Current literature suggests that media discourse and frames could influence how the public perceives the importance of an issue. Ryan (1911) said that “repetitive coverage of an issue by the media indicates to the public that an issue is significant and thus worthy of their attention”. According to Neuman et al.(1992), frames are conceptual tools which media and individuals rely on to convey, interpret, and evaluate information. Todd Gitlin (1980) summarized elements of the frame concept as: “Frames are principles of selection, emphasis and presentation composed of little tacit theories about what exists, what happens, and what matters.”
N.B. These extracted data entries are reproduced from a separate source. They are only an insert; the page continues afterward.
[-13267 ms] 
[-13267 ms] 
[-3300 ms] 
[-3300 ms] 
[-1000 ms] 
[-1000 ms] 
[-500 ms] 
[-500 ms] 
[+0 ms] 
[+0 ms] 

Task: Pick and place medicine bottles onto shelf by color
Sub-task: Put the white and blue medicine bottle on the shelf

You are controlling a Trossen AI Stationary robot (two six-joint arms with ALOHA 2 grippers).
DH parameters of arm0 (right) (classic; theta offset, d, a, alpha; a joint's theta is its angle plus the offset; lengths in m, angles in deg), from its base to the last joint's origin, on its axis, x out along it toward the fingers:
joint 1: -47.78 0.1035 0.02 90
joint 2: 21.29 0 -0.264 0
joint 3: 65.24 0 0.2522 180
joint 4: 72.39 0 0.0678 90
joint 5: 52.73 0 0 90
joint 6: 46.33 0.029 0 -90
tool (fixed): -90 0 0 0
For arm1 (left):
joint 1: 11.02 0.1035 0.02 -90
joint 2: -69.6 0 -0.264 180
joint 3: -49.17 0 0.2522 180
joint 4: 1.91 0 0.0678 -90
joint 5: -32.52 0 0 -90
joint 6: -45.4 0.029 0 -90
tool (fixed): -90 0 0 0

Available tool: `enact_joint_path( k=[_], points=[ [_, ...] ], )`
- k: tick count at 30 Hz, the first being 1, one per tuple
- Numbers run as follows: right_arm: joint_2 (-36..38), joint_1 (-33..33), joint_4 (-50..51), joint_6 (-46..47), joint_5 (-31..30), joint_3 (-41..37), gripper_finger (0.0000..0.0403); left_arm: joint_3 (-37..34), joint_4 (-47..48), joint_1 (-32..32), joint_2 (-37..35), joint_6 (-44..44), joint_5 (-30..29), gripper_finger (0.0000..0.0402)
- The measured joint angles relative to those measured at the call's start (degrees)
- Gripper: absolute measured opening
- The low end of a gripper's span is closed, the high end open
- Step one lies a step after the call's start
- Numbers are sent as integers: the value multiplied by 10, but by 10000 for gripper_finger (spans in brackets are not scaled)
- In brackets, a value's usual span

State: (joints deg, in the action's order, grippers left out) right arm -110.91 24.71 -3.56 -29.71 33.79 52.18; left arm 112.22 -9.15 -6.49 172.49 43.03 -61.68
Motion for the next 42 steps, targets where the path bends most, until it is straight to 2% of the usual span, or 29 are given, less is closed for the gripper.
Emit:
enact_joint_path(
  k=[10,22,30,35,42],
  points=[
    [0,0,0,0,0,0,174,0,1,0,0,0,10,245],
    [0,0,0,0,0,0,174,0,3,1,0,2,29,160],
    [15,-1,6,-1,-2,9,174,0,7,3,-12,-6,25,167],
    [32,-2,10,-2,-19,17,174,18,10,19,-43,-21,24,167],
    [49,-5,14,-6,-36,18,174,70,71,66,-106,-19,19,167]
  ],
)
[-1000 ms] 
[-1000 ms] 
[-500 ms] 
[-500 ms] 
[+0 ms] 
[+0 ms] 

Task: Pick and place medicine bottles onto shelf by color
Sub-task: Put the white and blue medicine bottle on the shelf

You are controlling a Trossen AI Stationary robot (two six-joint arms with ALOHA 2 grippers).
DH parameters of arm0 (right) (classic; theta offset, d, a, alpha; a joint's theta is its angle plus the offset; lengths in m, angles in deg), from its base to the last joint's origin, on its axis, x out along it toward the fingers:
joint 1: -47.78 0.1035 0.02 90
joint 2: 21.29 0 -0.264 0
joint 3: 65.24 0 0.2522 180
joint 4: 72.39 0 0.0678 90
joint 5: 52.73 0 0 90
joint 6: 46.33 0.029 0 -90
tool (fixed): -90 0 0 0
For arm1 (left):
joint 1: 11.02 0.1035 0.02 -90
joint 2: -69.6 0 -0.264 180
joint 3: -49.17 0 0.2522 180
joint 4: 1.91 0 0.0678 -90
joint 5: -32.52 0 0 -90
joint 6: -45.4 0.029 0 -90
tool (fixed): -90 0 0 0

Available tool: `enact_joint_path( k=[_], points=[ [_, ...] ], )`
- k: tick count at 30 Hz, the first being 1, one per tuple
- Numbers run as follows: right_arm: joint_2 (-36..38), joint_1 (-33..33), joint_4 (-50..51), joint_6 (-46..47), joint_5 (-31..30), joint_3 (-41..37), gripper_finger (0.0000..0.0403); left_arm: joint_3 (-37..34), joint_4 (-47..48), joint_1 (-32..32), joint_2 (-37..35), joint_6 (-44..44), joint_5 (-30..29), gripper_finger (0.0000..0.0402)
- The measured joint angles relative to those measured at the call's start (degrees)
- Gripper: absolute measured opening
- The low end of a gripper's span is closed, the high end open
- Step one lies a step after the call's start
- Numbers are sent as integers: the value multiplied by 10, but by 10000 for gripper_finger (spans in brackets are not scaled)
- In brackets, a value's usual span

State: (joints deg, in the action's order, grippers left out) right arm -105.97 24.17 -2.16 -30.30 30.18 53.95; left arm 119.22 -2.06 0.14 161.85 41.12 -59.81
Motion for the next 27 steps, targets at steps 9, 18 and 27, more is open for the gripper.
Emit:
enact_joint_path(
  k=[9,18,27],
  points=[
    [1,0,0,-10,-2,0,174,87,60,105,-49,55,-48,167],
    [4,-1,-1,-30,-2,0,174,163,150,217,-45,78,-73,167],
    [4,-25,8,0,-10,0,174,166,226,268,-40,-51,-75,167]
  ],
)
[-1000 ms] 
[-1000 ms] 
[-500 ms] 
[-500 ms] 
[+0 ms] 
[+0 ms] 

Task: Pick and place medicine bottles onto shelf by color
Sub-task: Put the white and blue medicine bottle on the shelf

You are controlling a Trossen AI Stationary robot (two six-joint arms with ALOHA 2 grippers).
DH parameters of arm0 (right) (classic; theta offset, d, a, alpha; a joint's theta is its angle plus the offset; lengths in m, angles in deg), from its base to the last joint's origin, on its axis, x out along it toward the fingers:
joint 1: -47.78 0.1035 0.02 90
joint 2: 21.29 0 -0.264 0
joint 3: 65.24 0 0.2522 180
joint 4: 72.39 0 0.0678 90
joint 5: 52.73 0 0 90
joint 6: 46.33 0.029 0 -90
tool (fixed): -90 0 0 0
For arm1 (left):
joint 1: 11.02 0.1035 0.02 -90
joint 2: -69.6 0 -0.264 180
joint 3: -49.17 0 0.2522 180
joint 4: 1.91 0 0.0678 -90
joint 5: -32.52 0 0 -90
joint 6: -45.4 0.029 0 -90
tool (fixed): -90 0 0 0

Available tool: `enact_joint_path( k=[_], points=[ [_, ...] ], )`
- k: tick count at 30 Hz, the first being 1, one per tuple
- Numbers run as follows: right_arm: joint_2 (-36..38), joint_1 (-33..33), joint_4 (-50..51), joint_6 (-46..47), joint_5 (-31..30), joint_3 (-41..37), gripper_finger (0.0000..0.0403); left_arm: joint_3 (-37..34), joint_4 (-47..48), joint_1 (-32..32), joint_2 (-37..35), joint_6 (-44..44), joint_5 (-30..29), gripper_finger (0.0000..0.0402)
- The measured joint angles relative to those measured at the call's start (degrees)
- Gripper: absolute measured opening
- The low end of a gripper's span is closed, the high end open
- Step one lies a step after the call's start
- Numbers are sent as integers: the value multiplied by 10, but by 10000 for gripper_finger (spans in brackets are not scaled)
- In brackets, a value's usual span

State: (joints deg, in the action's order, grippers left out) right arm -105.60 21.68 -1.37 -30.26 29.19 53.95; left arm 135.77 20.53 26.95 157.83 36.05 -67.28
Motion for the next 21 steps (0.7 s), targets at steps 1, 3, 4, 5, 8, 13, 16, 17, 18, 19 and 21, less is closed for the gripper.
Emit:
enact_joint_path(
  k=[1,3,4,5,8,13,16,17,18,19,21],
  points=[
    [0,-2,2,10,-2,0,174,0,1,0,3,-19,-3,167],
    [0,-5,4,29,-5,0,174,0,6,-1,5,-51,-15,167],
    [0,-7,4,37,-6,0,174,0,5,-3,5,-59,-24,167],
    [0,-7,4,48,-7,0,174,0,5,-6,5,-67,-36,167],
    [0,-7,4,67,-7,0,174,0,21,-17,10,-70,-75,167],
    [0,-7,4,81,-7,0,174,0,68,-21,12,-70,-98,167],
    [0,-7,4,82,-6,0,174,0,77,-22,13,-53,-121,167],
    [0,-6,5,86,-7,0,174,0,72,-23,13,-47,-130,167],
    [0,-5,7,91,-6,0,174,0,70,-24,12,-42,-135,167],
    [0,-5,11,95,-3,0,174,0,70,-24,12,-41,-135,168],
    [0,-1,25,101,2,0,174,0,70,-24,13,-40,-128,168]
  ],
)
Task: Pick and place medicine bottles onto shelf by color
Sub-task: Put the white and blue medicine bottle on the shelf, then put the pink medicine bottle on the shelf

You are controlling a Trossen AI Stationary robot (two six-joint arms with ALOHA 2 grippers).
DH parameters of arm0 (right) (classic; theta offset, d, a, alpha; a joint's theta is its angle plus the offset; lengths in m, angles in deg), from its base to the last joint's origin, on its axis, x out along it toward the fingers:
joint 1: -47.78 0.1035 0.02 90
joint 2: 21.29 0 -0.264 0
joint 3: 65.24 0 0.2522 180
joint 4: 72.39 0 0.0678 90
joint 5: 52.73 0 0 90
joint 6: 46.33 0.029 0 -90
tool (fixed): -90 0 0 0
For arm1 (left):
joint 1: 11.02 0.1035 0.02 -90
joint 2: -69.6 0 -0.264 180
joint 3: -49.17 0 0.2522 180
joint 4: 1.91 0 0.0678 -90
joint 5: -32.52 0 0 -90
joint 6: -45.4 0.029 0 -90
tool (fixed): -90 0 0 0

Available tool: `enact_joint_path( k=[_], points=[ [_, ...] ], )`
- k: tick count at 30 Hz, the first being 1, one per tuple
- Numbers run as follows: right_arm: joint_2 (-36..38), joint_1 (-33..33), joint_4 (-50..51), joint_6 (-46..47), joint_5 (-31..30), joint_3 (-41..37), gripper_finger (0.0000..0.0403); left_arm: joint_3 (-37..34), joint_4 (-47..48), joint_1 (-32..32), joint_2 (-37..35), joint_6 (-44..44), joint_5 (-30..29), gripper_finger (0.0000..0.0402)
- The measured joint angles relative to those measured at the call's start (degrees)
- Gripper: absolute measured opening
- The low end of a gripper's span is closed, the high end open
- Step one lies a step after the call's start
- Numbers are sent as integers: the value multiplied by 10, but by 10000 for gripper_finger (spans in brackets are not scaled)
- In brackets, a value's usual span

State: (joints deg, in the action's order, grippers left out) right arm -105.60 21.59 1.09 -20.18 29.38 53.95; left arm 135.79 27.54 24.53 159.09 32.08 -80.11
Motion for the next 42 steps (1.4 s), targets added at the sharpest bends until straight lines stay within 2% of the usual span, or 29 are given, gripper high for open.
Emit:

Frames analysis as method was first proposed by Erving Goffman in 1974. To analyze media discourse and public opinion, Gamson(1992) suggested that media discourse can be conceived of as a set of interpretive packages that give meaning to an issue. At its core is a central organization idea, or frame. So he raised the concept of “media packages.” Based on the media discourse of nuclear power from 1945 to 1989, he labeled seven types of media packages: the process package, the energy independence package, the devil’s bargain package, the runaway package, the public accountability package, the not cost effective package and the soft paths package. Unlike Gamson’s inductive approach, Semetko and Valkenburg (2000) used a deductive approach that involved predefining certain frames as content analytic variables to verify the extent to which these frames occur in news.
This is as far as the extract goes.